After posting my last blog, I decided next to do a 2-part series on XGBoost, a versatile, highly-performant, inter-operable machine learning platform. I'm a big fan of XGBoost and other multi-language ML packages such as H20, but generally test them in R environments. So, this time I've chosen to work in Python.

My plan was to have the first blog revolve on data munging and exploration, with the second to focus on modeling. I picked the newly-released census 2017 American Community Survey (ACS), Public Use Microdata Samples ... data to analyze. I particularly like that PUMS is meaty, consisting of over 3M records and 250+ attributes, while simultaneously clean and meaningful. I can't wait to put the 5-year 2013-2017 data to test in January when it becomes available.
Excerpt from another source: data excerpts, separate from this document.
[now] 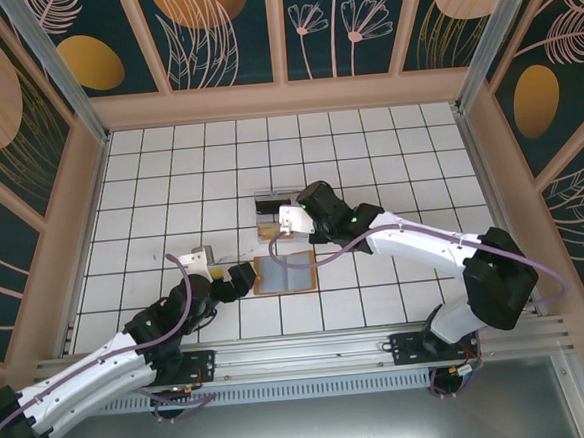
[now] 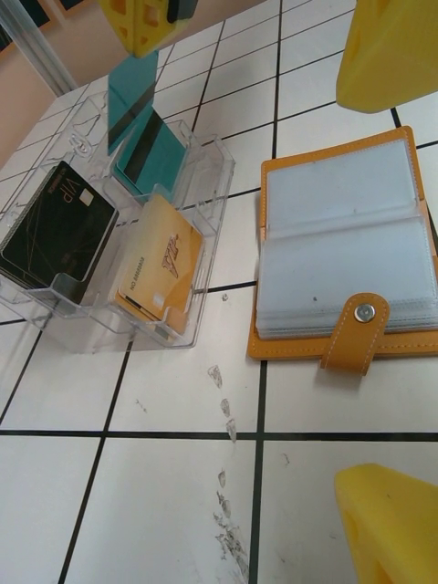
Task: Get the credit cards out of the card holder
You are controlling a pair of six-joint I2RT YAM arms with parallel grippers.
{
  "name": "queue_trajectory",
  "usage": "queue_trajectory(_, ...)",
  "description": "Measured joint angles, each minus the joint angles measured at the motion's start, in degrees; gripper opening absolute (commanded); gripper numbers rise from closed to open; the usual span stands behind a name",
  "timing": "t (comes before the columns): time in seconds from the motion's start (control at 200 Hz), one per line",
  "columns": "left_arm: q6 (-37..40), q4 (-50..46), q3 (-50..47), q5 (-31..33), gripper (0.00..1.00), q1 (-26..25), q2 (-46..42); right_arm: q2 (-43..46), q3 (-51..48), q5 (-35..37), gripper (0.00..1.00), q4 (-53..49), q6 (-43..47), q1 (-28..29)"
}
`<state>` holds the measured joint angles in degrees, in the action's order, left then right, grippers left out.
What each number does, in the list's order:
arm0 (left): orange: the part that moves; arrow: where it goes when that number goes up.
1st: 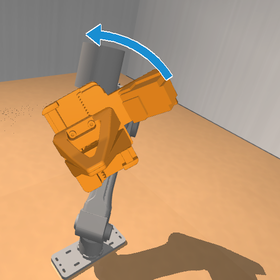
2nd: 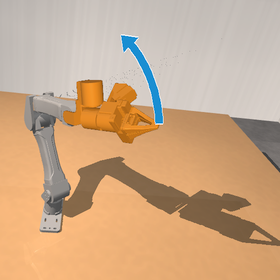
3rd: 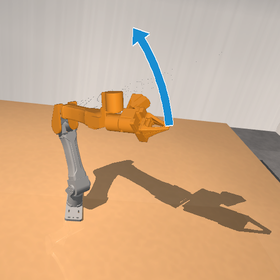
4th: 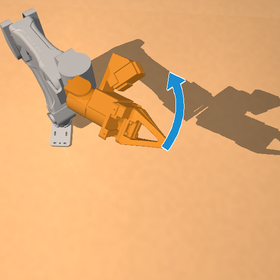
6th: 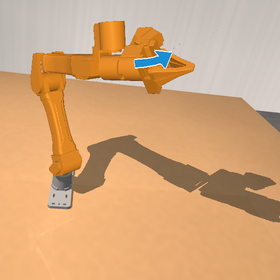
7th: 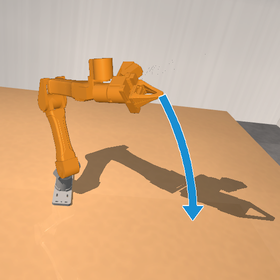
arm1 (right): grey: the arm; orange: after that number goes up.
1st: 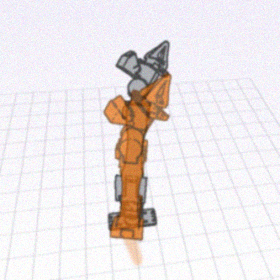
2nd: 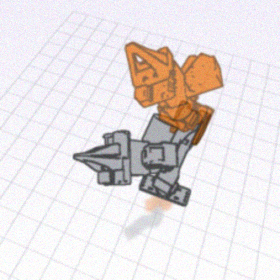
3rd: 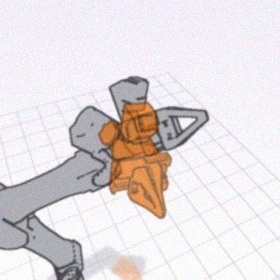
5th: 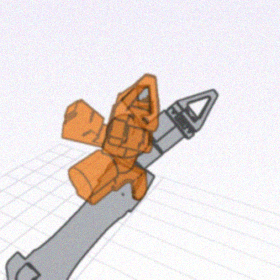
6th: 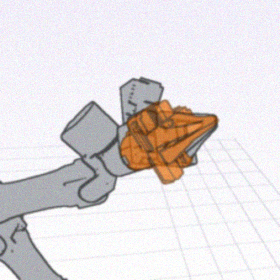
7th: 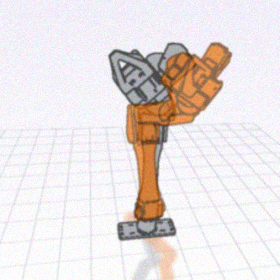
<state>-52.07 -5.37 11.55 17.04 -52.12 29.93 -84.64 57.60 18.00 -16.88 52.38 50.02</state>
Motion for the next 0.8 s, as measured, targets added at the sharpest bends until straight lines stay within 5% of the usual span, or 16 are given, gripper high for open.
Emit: queue_trajectory(0.801, 0.0, -1.0, -0.7, 0.2, 0.99, 0.0, -1.5, -2.2, -2.8, 0.6, 0.0, 3.0, 2.8, -1.1)
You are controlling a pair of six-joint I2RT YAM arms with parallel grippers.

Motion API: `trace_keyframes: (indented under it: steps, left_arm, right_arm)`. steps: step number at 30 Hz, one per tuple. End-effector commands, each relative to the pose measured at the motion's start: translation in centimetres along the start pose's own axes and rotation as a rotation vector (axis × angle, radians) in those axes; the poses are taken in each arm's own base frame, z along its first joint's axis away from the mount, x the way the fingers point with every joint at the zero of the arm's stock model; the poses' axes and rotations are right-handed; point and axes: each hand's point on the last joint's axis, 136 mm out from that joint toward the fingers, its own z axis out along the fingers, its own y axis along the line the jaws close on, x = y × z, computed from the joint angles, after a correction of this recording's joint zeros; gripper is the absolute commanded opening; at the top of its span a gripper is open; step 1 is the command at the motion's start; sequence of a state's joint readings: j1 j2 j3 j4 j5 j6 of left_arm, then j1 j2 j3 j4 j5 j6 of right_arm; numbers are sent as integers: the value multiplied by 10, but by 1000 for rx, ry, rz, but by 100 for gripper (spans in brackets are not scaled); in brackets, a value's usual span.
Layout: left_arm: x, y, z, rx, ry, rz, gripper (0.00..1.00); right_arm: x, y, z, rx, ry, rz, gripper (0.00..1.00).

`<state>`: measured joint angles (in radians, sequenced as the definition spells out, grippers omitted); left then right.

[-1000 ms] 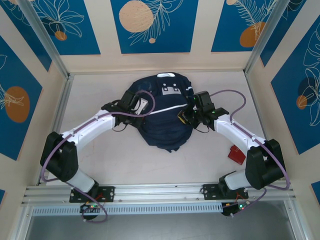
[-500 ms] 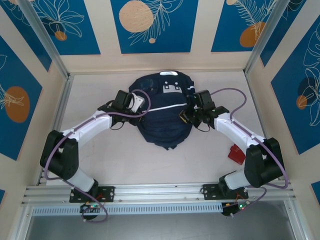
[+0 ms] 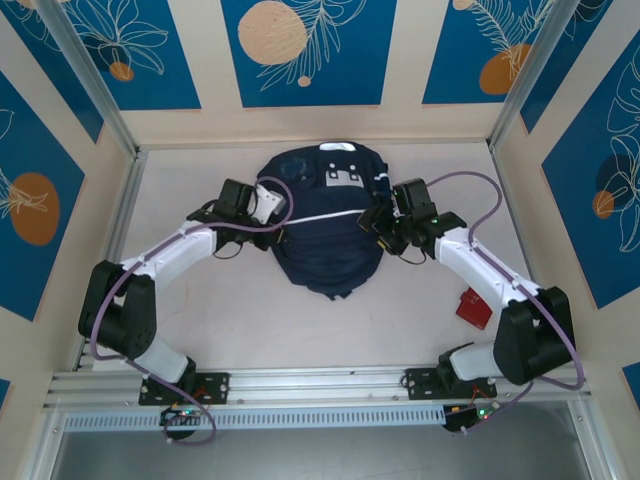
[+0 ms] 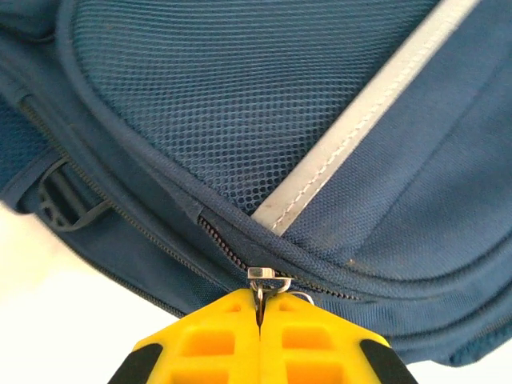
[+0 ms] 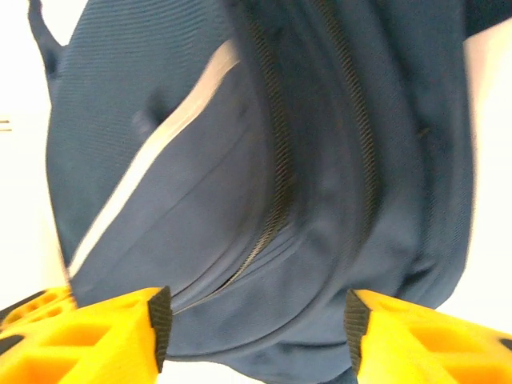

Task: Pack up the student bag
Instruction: Unzip the student bag at the center of the table.

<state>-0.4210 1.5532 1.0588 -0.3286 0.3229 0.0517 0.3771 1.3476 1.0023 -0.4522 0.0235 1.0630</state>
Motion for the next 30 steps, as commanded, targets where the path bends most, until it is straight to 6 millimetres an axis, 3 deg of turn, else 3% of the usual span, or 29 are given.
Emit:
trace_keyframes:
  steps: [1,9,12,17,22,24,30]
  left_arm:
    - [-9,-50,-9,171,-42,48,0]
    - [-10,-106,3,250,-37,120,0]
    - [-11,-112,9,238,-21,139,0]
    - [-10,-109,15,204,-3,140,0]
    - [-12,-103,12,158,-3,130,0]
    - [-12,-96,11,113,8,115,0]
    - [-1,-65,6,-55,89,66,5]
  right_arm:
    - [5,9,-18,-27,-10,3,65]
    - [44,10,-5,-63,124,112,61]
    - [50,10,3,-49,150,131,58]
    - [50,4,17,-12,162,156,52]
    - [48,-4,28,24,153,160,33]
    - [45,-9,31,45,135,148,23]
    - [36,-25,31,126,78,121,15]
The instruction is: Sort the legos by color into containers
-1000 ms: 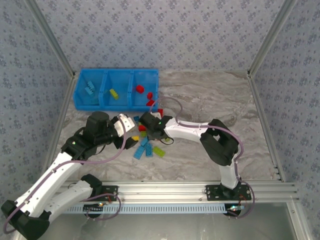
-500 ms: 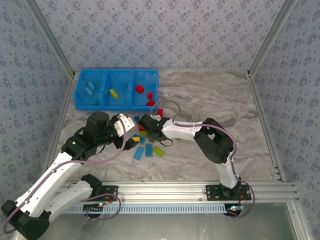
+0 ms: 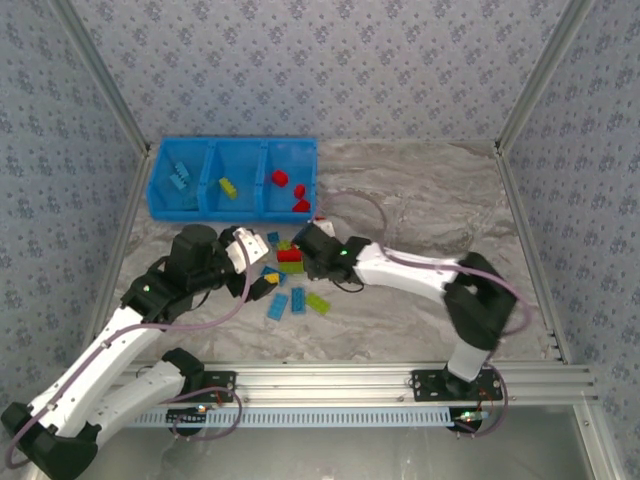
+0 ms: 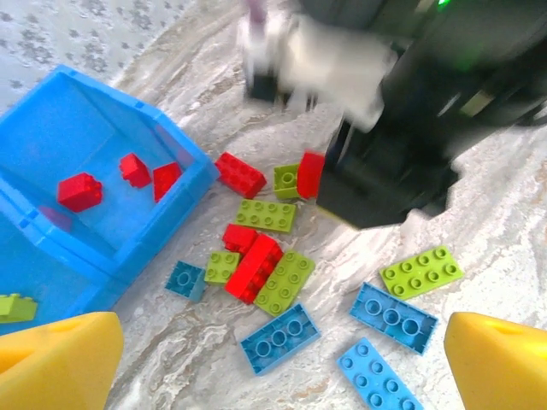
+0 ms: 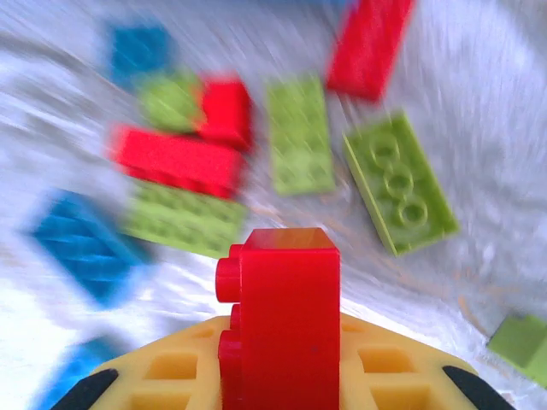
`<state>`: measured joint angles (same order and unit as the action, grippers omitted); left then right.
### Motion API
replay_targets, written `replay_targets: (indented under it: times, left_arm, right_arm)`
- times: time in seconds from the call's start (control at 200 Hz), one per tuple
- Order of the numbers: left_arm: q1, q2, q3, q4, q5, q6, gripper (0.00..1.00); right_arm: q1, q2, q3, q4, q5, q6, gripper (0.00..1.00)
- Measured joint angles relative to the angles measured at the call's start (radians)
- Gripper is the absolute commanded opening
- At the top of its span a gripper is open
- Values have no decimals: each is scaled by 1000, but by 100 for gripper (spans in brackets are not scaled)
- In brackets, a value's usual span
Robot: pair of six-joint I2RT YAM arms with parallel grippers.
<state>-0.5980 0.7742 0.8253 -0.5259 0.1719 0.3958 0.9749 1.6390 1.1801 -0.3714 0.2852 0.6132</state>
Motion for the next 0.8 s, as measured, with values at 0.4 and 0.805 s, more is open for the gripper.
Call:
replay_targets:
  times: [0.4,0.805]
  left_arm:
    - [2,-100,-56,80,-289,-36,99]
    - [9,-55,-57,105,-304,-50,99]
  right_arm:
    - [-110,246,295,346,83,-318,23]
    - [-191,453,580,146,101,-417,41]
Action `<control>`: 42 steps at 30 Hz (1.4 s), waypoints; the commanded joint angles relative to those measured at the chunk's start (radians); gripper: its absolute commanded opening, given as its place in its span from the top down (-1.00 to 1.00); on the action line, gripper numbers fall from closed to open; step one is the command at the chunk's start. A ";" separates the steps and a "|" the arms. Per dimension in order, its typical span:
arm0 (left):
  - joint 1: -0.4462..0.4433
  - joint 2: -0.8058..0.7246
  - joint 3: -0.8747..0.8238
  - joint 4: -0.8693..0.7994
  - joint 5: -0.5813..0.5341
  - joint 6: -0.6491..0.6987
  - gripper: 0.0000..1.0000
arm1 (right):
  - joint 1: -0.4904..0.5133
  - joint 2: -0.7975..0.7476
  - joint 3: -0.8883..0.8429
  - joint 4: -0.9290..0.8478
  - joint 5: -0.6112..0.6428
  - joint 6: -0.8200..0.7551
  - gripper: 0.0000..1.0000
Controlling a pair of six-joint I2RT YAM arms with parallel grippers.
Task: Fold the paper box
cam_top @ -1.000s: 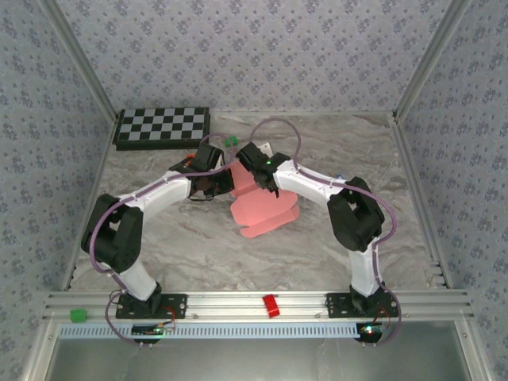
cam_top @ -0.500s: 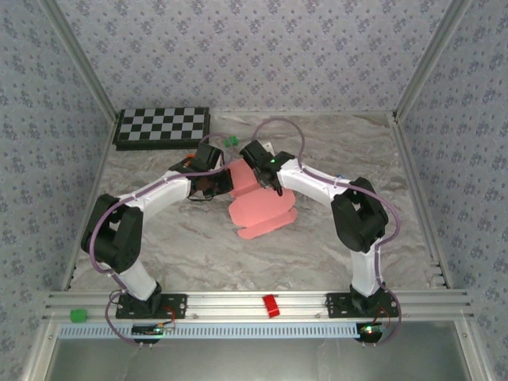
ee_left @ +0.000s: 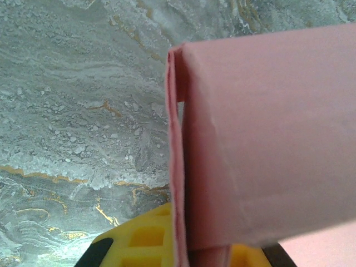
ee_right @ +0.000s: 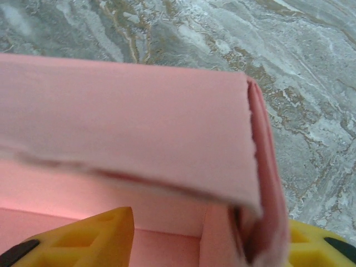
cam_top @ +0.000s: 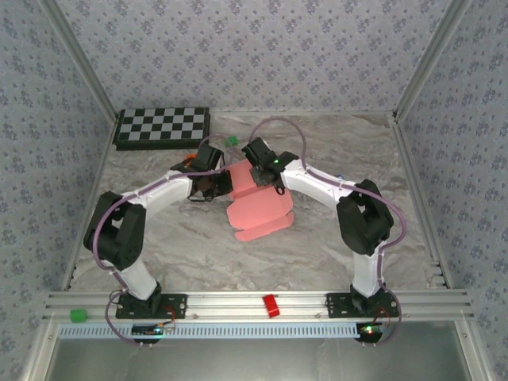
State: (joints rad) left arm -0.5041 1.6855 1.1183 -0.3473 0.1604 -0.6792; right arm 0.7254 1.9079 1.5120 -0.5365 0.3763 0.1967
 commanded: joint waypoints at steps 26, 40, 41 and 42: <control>0.002 -0.055 0.038 0.019 -0.078 -0.651 1.00 | -0.272 -0.579 -0.429 0.204 -0.471 0.289 -0.25; -0.022 -0.019 0.022 -0.013 -0.002 -0.978 1.00 | -0.256 -0.630 -0.637 0.410 -0.565 0.552 -0.13; -0.024 -0.014 0.026 -0.014 0.003 -0.983 1.00 | -0.253 -0.624 -0.642 0.424 -0.581 0.552 -0.12; -0.026 -0.008 0.031 -0.017 0.008 -0.983 1.00 | -0.253 -0.613 -0.642 0.430 -0.590 0.553 -0.10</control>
State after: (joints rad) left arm -0.5201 1.6550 1.1133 -0.3370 0.1352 -1.5593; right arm 0.4656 1.2922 0.8806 -0.1761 -0.1741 0.6933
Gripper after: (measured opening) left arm 0.061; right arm 0.555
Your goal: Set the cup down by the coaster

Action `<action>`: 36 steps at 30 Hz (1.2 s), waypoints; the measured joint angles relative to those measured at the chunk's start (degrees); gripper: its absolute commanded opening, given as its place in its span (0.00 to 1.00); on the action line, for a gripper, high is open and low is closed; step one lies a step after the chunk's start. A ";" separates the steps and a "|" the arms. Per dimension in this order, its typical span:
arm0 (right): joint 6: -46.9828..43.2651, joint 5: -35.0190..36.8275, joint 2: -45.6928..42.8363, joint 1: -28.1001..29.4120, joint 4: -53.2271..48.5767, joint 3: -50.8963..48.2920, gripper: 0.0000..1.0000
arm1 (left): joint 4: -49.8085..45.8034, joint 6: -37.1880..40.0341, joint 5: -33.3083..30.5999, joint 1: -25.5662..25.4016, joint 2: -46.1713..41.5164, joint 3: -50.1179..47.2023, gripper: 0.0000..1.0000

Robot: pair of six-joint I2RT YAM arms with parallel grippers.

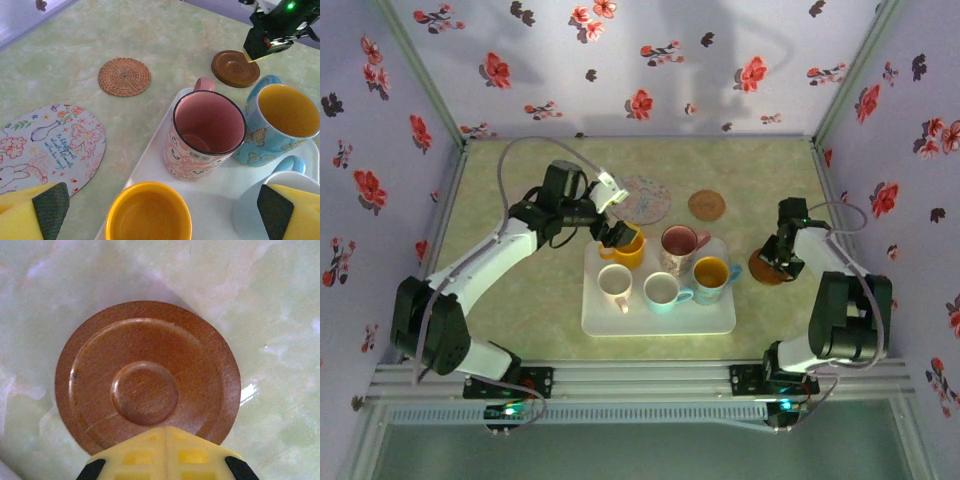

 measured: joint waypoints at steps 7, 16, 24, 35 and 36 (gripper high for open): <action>-0.20 -0.46 5.53 -0.48 2.27 0.46 0.00 | -0.11 0.09 0.00 0.00 1.57 1.99 1.00; -0.52 -0.90 10.47 -0.48 3.34 4.37 0.00 | -1.92 0.63 -0.24 0.00 3.28 4.63 1.00; -1.44 -3.32 16.52 -0.59 3.63 11.30 0.00 | -3.41 1.55 -1.27 -0.02 3.28 4.81 1.00; -1.33 -6.58 22.75 -0.57 3.89 19.10 0.00 | -3.52 2.45 -3.30 -0.02 4.33 4.81 1.00; -1.27 -6.73 23.32 -0.57 3.87 19.87 0.00 | -3.52 2.64 -3.30 -0.02 4.33 4.81 1.00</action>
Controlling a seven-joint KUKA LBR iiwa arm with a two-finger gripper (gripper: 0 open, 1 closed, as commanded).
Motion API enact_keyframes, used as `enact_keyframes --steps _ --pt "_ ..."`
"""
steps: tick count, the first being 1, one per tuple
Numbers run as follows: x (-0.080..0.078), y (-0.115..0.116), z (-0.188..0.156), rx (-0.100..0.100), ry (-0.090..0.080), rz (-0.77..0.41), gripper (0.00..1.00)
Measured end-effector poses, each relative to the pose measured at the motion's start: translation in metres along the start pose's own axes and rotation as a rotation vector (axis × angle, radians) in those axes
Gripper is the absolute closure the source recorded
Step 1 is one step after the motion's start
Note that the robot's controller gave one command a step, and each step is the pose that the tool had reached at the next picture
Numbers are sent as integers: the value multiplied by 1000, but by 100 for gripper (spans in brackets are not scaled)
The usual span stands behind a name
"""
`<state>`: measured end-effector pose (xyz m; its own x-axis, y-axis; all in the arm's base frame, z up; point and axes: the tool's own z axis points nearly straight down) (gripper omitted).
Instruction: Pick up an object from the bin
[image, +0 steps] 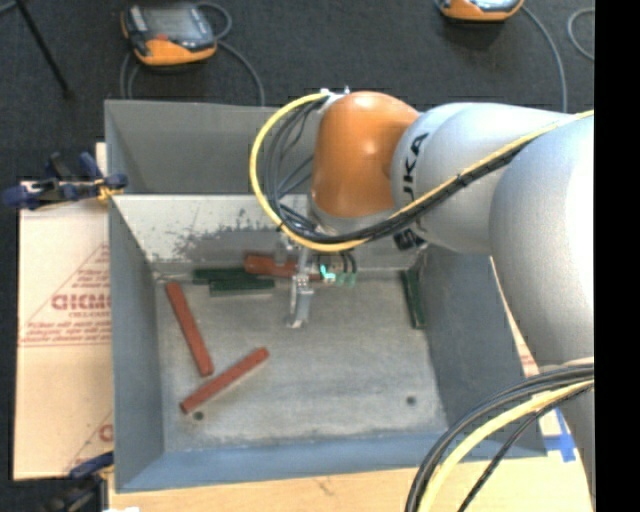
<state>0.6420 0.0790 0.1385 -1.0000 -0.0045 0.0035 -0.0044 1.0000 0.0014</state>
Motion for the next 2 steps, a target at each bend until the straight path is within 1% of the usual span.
enact_keyframes --steps 1,2 --pt "-1 0 -2 0 -3 0 0" --pt "-1 2 7 2 -12 -44 0"
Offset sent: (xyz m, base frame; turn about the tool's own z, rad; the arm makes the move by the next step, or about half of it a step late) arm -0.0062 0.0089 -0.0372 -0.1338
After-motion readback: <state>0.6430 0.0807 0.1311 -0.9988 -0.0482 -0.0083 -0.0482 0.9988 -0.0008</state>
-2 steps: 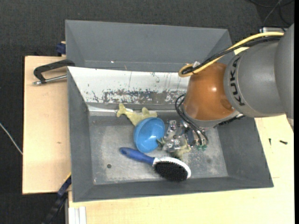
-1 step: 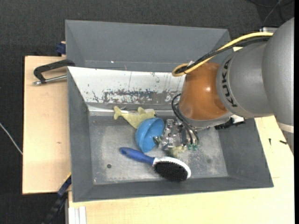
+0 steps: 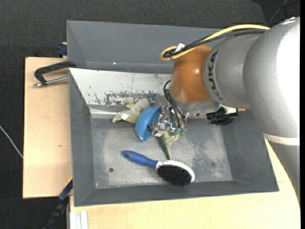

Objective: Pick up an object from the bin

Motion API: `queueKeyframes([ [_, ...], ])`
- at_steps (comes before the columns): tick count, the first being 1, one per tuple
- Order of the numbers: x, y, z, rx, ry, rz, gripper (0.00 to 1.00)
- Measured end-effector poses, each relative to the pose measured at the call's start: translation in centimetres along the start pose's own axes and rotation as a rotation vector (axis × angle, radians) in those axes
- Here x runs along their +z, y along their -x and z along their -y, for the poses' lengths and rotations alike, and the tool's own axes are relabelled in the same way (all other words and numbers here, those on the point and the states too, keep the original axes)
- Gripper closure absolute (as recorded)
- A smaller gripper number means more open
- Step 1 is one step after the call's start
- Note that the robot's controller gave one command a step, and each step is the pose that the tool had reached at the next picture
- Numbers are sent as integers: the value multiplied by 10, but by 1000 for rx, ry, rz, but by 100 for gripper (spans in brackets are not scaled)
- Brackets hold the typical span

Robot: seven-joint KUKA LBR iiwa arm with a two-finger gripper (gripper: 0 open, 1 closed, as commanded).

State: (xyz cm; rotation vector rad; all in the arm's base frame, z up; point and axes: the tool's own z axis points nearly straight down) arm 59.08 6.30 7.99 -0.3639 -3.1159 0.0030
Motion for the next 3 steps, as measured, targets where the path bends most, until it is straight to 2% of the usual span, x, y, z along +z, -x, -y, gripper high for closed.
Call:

I got started with wrangling and exploring the data, using Python/Pandas for the data management lifting. The task I gave myself was to look at income, the target variable, as a function of potential explanatory attributes such as age, sex, race, education, and marital status. Working in a Python Jupyter notebook with R magic enabled, I'm able to interoperate between Python and R, taking advantage of R's splendid ggplot graphics package. For numeric targets, I extensively use R's dot plots to visualize relationships to the predictors.

After building my data sets and setting aside test for later use, I was left with about 1.5M qualified records for training and exploration. Once I'd reviewed frequencies for each attribute, I looked at breakdowns of income by attribute levels of predictors such as age and education. One particularly interesting factor I examined was the Public Use Microdata Area, puma, a geography dimension consisting of 2,378 statistical areas covering the U.S. In contrast to state, puma would seem to offer a much more granular geography grouping.

What an understatement! The between-puma differences in income are nothing short of stunning. I was so taken aback by what I was seeing, that, after triple checking the data/calculations. I decided to post a Part 0 write-up detailing some of the findings. The remainder of this blog outlines several of the analysis steps, starting with finalized training data to be detailed in Part 1 after the holidays. Part 2 will focus on modeling in XGBoost.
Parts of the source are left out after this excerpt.